If police do not comply with the Anunga Rules, the court may look carefully at any 'confession' made by an accused and reject it on the grounds that is unfair to the accused.

These rules or guidelines are as follows:
  • An interpreter should be used by police when the accused is not reasonably fluent in English;
  • A prisoner's friend (who may also be the interpreter) should be present throughout the interrogation to provide independent support. The role of prisoner's friend can be a difficult one and it should be remembered that the friend is there to provide independent support and advice. The friend should not pressure the accused into saying things that they would rather not say. The police are not obliged to choose an appropriate prisoner's friend; the choice must be made by the person being interviewed. If the friend can't understand the police, further help, preferably from a solicitor, should be sought (see Legal help );
  • Great care should be taken by police when they give the standard caution; that is, when they inform the person that they do not have to answer any questions.

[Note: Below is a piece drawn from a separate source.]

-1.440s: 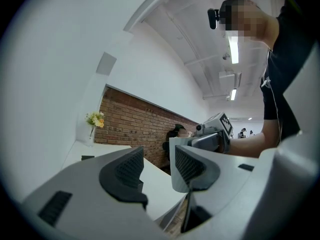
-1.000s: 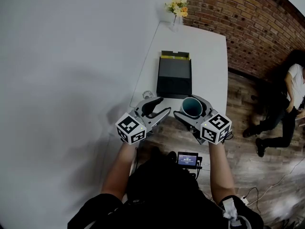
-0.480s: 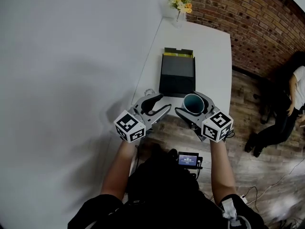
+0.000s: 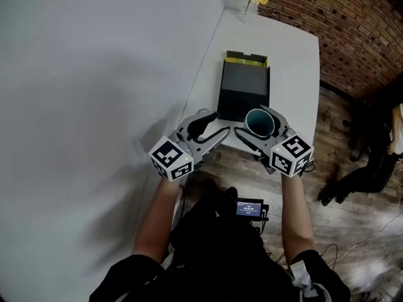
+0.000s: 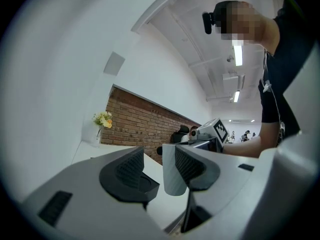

To confirm that the accused has understood, they should be asked to explain the caution in their own words;
  • Police should not cross-examine the accused; that is, questions should be open-ended;
  • Even when an accused makes a frank confession to an offence, the investigation should continue to obtain proof from other sources;
  • Meals, refreshments and toilet facilities should be appropriately provided;
  • No interrogation should take place when people are disabled by disease or drunkenness;
  • If a person requests legal assistance, reasonable steps should be taken by police to obtain it;
  • When clothing is removed from the person for forensic examination or medical examination, substitute clothing should be supplied.
The rules are not actually rules of law but guidelines constituting some of the circumstances which if not followed, may lead to the exclusion of otherwise admissible evidence of a confession by a defendant.

Undercover agents and controlled operations

Sometimes police deceive a suspect about their identity to obtain evidence or information of criminal activity. They may lead the person to believe they are, for example, well known in drug circles; induce the person to engage with them in drug dealing; and then arrest the person for it.

Deceiving a suspect about police identity is permissible. Even possession and sale of drugs by police is allowed, if they have received express authority to engage in which is now known as a controlled operation.

Obtaining false documents

Police and other agencies using undercover agents can lawfully obtain false documents such as birth certificates and licences to lend support to their assumed identity (Law Enforcement and National Security (Assumed Identities) Act 1998).